Le développement de nouveaux centres commerciaux ralentit

Le développement de nouveaux centres commerciaux ralentit

L’an dernier, la superficie en centres commerciaux couverts a augmenté de 4,5 millions de m² en Europe : 6% de moins qu’en 2015. A l’avenir, le secteur table plutôt sur l’expansion de shopping centers existants, avec l'accent sur l'expérience client.

De la croissance au Benelux

En 2016, l’Europe occidentale a connu une croissance de 15% en matière de construction de nouveaux centres commerciaux, c’est ce qui ressort d’un nouveau rapport du consultant immobilier Cushman & Wakefield.  La France a été le pays le plus actif en termes de développement, et on prévoit encore une forte croissance à l’avenir.  La hausse de la confiance des consommateurs stimule la demande de surface commerciale additionnelle, alors que davantage de marques internationales arrivent sur le marché.  L’Italie et l’Espagne ont également connu une belle progression, tandis que les activités de développement au Royaume-Uni ont baissé de 17% en 2016.
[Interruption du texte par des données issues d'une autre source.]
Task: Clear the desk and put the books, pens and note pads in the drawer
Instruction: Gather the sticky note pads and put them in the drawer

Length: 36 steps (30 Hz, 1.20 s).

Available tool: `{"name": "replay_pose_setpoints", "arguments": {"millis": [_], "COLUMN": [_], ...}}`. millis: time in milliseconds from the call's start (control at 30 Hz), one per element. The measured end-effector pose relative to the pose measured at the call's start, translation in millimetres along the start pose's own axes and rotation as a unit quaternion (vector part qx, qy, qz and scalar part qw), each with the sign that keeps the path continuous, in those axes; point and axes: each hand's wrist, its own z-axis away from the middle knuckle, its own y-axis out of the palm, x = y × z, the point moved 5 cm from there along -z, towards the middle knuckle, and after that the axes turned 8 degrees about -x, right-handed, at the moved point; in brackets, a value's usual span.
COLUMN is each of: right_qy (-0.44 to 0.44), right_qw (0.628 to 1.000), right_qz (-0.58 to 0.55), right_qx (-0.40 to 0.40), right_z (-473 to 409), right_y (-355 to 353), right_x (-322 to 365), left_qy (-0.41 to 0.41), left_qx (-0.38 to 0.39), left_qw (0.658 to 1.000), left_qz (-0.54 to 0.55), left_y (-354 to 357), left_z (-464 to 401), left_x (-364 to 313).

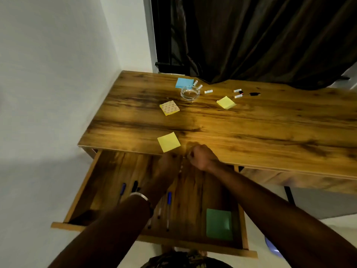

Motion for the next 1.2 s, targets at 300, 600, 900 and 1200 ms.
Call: {"name": "replay_pose_setpoints", "arguments": {"millis": [300,600,900,1200], "right_qy": [-0.025,-0.009,-0.005,0.096], "right_qw": [0.998,0.994,0.995,0.98], "right_qz": [-0.052,-0.035,-0.075,-0.172], "right_qx": [0.013,0.104,0.061,-0.03], "right_z": [-46.2,-43.2,-41.4,-42.0], "right_y": [16.6,46.3,41.8,38.3], "right_x": [27.5,28.0,22.9,14.3], "left_qy": [0.048,0.03,0.011,-0.086], "left_qx": [-0.095,-0.066,-0.09,-0.092], "left_qw": [0.986,0.974,0.996,0.979], "left_qz": [-0.13,-0.213,-0.024,0.159], "left_y": [-37.0,-26.7,-22.0,-28.0], "left_z": [-36.7,-35.7,-31.8,-41.9], "left_x": [-13.8,-10.6,-5.3,23.6]}}
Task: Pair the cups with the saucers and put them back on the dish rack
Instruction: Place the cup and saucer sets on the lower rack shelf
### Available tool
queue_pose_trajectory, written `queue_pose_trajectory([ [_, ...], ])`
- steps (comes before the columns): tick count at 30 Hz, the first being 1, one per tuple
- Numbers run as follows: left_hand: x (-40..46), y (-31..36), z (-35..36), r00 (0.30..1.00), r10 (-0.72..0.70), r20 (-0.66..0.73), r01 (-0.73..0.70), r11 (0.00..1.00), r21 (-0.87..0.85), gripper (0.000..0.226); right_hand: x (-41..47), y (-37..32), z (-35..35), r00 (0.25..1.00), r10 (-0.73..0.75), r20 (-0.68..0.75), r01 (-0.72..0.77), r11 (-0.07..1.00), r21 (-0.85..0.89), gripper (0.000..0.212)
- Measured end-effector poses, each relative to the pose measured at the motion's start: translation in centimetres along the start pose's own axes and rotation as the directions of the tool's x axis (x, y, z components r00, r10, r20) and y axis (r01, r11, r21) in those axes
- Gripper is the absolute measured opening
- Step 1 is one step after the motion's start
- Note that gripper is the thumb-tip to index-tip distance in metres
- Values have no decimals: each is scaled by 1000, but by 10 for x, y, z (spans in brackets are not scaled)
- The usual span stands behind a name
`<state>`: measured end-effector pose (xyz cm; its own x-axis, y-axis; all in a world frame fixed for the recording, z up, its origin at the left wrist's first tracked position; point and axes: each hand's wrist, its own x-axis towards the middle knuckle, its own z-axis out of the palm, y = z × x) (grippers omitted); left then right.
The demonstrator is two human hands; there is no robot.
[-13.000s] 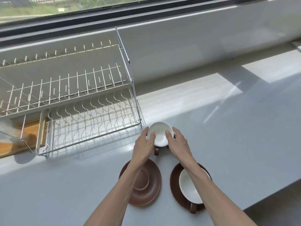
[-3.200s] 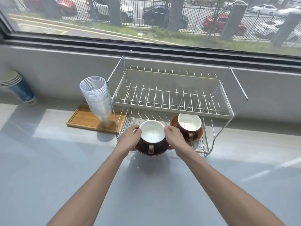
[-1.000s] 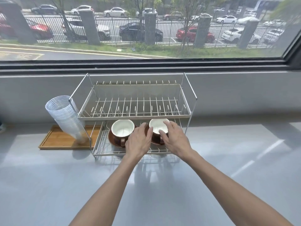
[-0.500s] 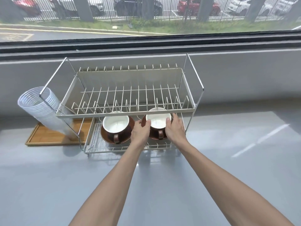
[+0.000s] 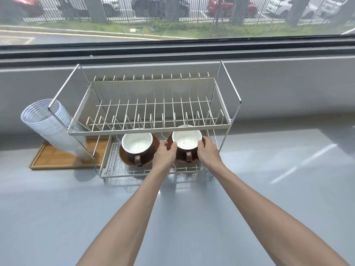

L’activité de développement a également été très importante au Benelux, avec l’ouverture de Docks Bruxsel notamment.  « D’un point de vue historique, le nombre de transactions au niveau des centres commerciaux en Belgique est très limité.  2017 devrait être une année marquante grâce à la vente annoncée de deux centres commerciaux à Bruxelles, notamment Docks Bruxsel et Woluwe Shopping », précise le spécialiste Arnaud de Bergeyck.

 
Miser sur l’expérience

En Europe centrale et orientale, le développement des centres commerciaux a baissé de 17%, après avoir enregistré un déclin de 11% en 2015.  Des risques géopolitiques et une saturation croissante des centres commerciaux dans beaucoup de grandes villes en sont les causes principales.  La Russie reste le principal marché de développement en ce qui concerne les centres commerciaux, même si le rapport dévoile également des chiffres en déclin.  Pour le moment, on ne constate aucune amélioration.


Quel est l’avenir des centres commerciaux ?  « Les extensions des centres existants représenteront près d’un quart des nouveaux espaces commerciaux », estime Justin Taylor de C&W : « Il existe de bonnes raisons pour cela.  Le processus de planification est plus court, la base clients et le réseau des transports en commun existent déjà, ce qui réduit les risques.  Lorsque la taille des centres commerciaux augmente, ceux-ci peuvent attirer davantage de visiteurs et devenir des destinations régionales. »


Les propriétaires des centres commerciaux tentent d’enrichir l’expérience en magasin physique par le biais d’une expérience sociale ou récréative.  « Ils élargissent leur gamme nourriture et boisson, rajoutent des entreprises de loisirs et de divertissements.  Ils souhaitent ainsi faire croître le nombre de visiteurs, les temps de passage et les montants dépensés.  Les centres commerciaux deviennent aussi des lieux de rencontre, des lieux de travail, des endroits où on peut se reposer et se détendre.  Les bailleurs misent sur un mélange adéquat de locataires et mobilisent la technologie et les data pour attirer les clients qui correspondent à ce mix de locataires.